Alle Ebenen Moden gibts auch fürs Offline Lesen hier zum Downloaden -->


----------



## g-zus (14. Juni 2001)

THX Leute.....


----------



## nixbligga (14. Juni 2001)

*wwwwwwwwwwwwwwwwwwwwohaaaa*

Als Priester sag ich da nur:
Hallelulja

Als - von den No Angels bereits geschädigter - Radiohörer sag ich da nur:
Auch Hallelulja, mir fallen von dem Lied zwar bald die Ohren raus, aber den Text kann ich (zum Glück) noch nicht!

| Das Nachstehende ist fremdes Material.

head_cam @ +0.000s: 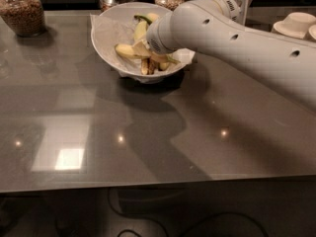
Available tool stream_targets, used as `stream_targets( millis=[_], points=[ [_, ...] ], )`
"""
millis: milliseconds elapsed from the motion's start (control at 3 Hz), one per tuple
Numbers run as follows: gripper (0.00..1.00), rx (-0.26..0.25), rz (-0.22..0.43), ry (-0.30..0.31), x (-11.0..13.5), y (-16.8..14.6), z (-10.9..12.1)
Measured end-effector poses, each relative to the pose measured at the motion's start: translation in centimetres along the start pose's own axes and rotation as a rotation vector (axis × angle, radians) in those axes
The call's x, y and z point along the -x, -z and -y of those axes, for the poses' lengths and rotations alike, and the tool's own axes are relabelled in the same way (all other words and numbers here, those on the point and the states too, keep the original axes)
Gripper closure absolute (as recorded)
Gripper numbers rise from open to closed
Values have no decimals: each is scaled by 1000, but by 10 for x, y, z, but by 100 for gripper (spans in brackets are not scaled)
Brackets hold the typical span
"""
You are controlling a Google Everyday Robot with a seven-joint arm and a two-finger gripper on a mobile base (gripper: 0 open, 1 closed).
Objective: Pick banana from white bowl
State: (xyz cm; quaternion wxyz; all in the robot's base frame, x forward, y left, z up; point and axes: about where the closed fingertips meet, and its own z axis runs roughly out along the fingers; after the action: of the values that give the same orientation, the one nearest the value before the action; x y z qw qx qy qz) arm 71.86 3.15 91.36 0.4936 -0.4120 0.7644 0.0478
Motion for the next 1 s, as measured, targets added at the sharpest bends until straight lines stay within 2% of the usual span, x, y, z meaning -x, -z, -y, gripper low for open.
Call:
stream_targets(
  millis=[333, 667, 1000],
  points=[
    [85, 4, -11, 2, 4, 2, -1],
    [100, 11, -8, 19, 11, 6, -5],
    [100, 21, 15, 49, 23, 14, -8]
  ],
)
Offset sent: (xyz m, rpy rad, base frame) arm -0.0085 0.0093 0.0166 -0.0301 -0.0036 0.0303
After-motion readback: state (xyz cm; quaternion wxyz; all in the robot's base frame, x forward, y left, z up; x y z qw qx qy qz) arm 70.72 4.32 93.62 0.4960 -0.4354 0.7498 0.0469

Oh mann, wieder nur nutzloses Gelaber von mir tztztz...


----------



## Meister Eder (14. Juni 2001)

dodge is eine amerikanische automobilfirma, die nur s.che.iss autos bauen.
laufen aber unter umständen auch mal 1.000.000 kilometer weit


----------



## Kugu (14. Juni 2001)

Also mir gefällt Dodge ganz gut 
:] (17 Kb)


----------



## Chris Kurt (15. Juni 2001)

Ausflüchte machen; Winkelzüge machen; sich hin und her wenden to dodge 
Winkelzug {m}; Kniff {m}; Trick {m}; Kabinettstück {n} dodge 
aus dem Weg gehen; zur Seite springen to dodge 
(einem Schlag) ausweichen to dodge (a blow) 
kneifen (vor); sich um etwas herumdrücken to dodge something 
umspielen (Sport) to dodge around 
sich verstecken (hinter) to dodge (behind) 
Er ist mit allen Hunden gehetzt. He's on to every dodge. 

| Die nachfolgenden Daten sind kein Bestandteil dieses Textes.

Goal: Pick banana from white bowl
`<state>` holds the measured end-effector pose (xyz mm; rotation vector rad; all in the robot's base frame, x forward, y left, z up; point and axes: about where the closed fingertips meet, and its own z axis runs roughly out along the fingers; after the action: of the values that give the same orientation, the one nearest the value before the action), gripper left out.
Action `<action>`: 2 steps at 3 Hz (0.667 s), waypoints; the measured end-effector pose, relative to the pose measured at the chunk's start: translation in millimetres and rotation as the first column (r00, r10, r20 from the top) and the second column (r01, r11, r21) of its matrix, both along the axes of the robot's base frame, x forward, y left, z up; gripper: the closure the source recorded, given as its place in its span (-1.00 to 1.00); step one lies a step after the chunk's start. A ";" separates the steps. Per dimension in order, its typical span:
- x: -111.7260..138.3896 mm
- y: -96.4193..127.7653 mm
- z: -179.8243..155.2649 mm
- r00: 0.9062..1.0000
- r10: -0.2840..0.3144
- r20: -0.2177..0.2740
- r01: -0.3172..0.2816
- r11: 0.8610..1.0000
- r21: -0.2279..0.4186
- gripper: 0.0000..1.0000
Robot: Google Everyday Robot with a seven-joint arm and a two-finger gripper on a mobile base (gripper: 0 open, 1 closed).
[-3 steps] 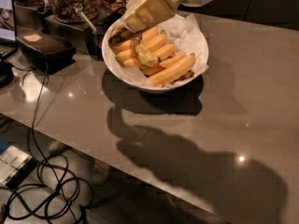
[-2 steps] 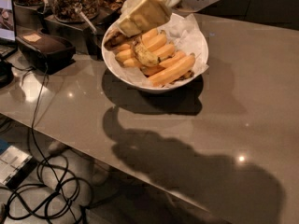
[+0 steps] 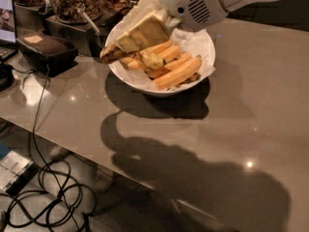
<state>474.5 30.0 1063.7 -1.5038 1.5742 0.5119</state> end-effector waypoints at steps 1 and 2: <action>-4.4 7.8 -5.5 1.000 0.029 -0.006 -0.029 0.999 0.021 1.00; -9.2 19.4 -9.3 0.997 0.073 -0.013 -0.072 0.997 0.029 1.00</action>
Offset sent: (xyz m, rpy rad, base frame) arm -0.0119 0.0291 -0.0165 0.0370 0.0299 0.1185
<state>465.3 49.3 1054.4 -1.5432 1.5213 0.5853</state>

(http://dict.tu-chemnitz.de/)


"Er ist mit allen Hunden gehetzt" *löl*  was solln das heißen?


- der mit allen hunden gehetzte ·kuat· -


----------



## DarkSoul (15. Juni 2001)

*....*

...HÄ ?


----------



## ghaleon (15. Juni 2001)

das is aus nem woerterbuch kopiert jung


----------



## g-zus (15. Juni 2001)

wenn das ein Wörterbuch war würde ich es verbrennen!!!! lol

aber ich sag nur:

Dodge Viper rulez!!!!!!!!

Eine Karre mit der man sich einen Traum erfüllt!

P.S.: McLaren F1 wäre auch toll, aber dafür is' selbst mein Geldbeutel nicht voll genug!!!! ;-)


----------